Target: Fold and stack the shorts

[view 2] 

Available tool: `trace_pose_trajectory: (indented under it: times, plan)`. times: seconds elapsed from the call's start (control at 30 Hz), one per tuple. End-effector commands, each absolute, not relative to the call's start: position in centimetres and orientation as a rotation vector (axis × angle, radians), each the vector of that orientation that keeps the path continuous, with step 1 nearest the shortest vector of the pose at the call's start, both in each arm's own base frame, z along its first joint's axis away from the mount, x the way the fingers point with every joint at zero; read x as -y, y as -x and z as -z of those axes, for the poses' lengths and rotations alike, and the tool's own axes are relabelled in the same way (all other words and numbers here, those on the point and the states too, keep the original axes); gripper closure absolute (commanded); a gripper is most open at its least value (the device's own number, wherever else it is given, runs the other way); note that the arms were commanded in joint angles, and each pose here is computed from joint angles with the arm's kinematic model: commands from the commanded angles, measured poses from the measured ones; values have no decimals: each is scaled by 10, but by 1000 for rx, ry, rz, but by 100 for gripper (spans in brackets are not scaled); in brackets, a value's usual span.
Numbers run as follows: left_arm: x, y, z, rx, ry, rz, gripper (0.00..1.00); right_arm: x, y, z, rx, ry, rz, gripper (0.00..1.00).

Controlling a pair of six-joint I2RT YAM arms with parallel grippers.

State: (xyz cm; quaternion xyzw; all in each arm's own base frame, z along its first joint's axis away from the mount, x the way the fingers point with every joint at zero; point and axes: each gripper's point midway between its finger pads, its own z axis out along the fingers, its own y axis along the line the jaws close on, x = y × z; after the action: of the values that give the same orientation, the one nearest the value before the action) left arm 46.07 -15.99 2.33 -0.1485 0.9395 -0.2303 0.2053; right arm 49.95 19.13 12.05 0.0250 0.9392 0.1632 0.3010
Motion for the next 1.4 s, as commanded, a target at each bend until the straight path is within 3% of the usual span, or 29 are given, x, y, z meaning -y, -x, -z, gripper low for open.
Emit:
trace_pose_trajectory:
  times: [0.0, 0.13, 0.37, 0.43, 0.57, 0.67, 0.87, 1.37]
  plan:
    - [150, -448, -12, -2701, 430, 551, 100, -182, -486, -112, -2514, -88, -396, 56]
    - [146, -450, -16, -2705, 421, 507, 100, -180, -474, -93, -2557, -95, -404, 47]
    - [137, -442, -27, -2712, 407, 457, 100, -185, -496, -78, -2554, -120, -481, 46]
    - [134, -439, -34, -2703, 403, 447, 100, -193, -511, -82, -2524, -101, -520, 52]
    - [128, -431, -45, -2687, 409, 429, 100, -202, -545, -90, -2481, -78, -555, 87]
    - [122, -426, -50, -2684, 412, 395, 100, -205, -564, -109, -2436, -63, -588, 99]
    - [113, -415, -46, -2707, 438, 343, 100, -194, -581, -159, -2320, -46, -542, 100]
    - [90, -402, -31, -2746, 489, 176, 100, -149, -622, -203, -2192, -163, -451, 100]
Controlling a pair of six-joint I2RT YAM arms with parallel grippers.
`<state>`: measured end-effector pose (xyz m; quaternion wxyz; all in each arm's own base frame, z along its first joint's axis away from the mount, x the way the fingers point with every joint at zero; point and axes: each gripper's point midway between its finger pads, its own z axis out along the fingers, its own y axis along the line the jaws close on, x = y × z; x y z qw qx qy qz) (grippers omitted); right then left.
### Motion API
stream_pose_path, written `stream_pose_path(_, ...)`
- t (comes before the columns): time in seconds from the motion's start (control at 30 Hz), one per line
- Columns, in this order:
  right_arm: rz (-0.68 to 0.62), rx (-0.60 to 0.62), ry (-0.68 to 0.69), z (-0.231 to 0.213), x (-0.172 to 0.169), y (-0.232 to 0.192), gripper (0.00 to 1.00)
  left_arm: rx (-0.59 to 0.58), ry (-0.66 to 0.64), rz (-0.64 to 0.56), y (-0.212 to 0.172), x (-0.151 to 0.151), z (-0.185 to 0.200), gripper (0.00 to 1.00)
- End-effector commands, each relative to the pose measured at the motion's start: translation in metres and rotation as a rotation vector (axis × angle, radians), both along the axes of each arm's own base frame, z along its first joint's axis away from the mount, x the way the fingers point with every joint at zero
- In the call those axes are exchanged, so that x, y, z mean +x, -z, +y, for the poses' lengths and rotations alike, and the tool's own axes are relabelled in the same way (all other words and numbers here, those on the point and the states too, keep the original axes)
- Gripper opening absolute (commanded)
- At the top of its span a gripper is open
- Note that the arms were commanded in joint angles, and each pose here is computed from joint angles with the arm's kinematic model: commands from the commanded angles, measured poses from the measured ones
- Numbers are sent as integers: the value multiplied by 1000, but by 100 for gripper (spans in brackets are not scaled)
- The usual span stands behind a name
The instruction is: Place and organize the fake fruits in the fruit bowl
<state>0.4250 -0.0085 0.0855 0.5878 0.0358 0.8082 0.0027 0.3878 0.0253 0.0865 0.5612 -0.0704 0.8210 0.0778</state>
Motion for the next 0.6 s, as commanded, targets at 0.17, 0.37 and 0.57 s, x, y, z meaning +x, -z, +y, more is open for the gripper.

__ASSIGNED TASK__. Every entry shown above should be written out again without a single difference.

__EXERCISE OUTPUT__.
Target: Fold and stack the shorts

[view 2] 

Available tool: `trace_pose_trajectory: (indented under it: times, plan)`. times: seconds elapsed from the call's start (control at 30 Hz), one per tuple. End-effector commands, each absolute, not relative to the call's start: position in centimetres and orientation as a rotation vector (axis × angle, radians), each the vector of that orientation that keeps the path continuous, with step 1 nearest the shortest vector of the pose at the call's start, both in each arm's own base frame, z along its first joint's axis away from the mount, x the way the fingers point with every joint at zero; read x as -y, y as -x and z as -z of those axes, for the poses' lengths and rotations alike, and the tool's own axes are relabelled in the same way (all other words and numbers here, those on the point and the states too, keep the original axes); gripper closure absolute (commanded); a gripper is most open at its least value (the device's own number, wherever else it is given, runs the other way); note that the arms were commanded in joint angles, and each pose here is computed from joint angles with the arm's kinematic model: commands from the commanded angles, measured poses from the measured ones; values have no decimals: each is scaled by 10, but by 1000 for rx, ry, rz, but by 100 for gripper (spans in brackets are not scaled); in brackets, a value's usual span.
Numbers run as follows: left_arm: x, y, z, rx, ry, rz, gripper (0.00..1.00); right_arm: x, y, z, rx, ry, rz, gripper (0.00..1.00).

Controlling a pair of six-joint I2RT YAM arms with parallel grippers.

State: (xyz cm; quaternion xyzw; all in each arm's own base frame, z along its first joint's axis away from the mount, x the way the fingers point with every joint at zero; point and axes: each gripper's point midway between its finger pads, its own z axis out along the fingers, its own y axis along the line the jaws close on, x = y × z; after the action: of the values that give the same orientation, the one nearest the value before the action) left arm 46.07 -15.99 2.33 -0.1485 0.9395 -0.2303 0.2053; right arm 49.95 19.13 12.05 0.0250 0.9392 0.1632 0.3010
Motion for the next 1.4 s, as commanded, a target at each bend until the straight path is within 3% of the usual span, or 29 are given, x, y, z meaning -y, -x, -z, gripper low for open.
Emit:
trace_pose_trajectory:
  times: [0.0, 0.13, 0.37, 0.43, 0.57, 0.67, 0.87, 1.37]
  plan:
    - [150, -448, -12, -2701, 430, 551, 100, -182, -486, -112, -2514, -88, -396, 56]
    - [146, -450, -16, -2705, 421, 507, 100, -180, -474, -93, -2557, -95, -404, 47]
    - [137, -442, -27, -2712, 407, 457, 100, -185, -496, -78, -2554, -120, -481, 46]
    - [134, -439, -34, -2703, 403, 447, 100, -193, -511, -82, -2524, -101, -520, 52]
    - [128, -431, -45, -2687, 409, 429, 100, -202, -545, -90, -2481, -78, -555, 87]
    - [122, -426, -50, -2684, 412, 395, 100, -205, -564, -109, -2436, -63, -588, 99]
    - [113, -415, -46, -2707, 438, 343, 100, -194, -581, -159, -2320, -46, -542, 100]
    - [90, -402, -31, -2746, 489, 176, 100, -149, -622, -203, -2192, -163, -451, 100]
Controlling a pair of six-joint I2RT YAM arms with parallel grippers.
`<state>`: measured end-effector pose (xyz m; quaternion wxyz; all in each arm's own base frame, z along its first joint's axis away from the mount, x the way the fingers point with every joint at zero; point and axes: each gripper's point midway between its finger pads, its own z axis out along the fingers, its own y axis along the line the jaws close on, x = y × z; x y z qw qx qy qz) (grippers omitted); right then left.
### Motion API
stream_pose_path, written `stream_pose_path(_, ...)`
- t (comes before the columns): time in seconds from the motion's start (control at 30 Hz), one per line
- Columns, in this order:
  right_arm: rz (-0.68 to 0.62), rx (-0.60 to 0.62), ry (-0.68 to 0.69), z (-0.231 to 0.213), x (-0.172 to 0.169), y (-0.232 to 0.192), gripper (0.00 to 1.00)
  left_arm: rx (-0.59 to 0.58), ry (-0.66 to 0.64), rz (-0.64 to 0.56), y (-0.212 to 0.172), x (-0.151 to 0.151), z (-0.185 to 0.200), gripper (0.00 to 1.00)
- End-effector commands, each relative to the pose measured at the motion's start: translation in metres and rotation as a rotation vector (axis × angle, radians), both along the axes of each arm's own base frame, z along its first joint's axis away from the mount, x the way the fingers point with every joint at zero
- In the call those axes are exchanged, so that x, y, z mean +x, -z, +y, for the poses' lengths and rotations alike, and the tool's own axes are relabelled in the same way (all other words and numbers here, those on the point and the states too, keep the original axes)
- Gripper opening absolute (commanded)
- At the top of its span a gripper is open
- Note that the arms were commanded in joint angles, and each pose here is computed from joint angles with the arm's kinematic model: commands from the commanded angles, measured poses from the measured ones
- Numbers are sent as integers: the value multiplied by 1000, but by 100 for gripper (spans in brackets are not scaled)
- The usual span stands behind a name
The instruction is: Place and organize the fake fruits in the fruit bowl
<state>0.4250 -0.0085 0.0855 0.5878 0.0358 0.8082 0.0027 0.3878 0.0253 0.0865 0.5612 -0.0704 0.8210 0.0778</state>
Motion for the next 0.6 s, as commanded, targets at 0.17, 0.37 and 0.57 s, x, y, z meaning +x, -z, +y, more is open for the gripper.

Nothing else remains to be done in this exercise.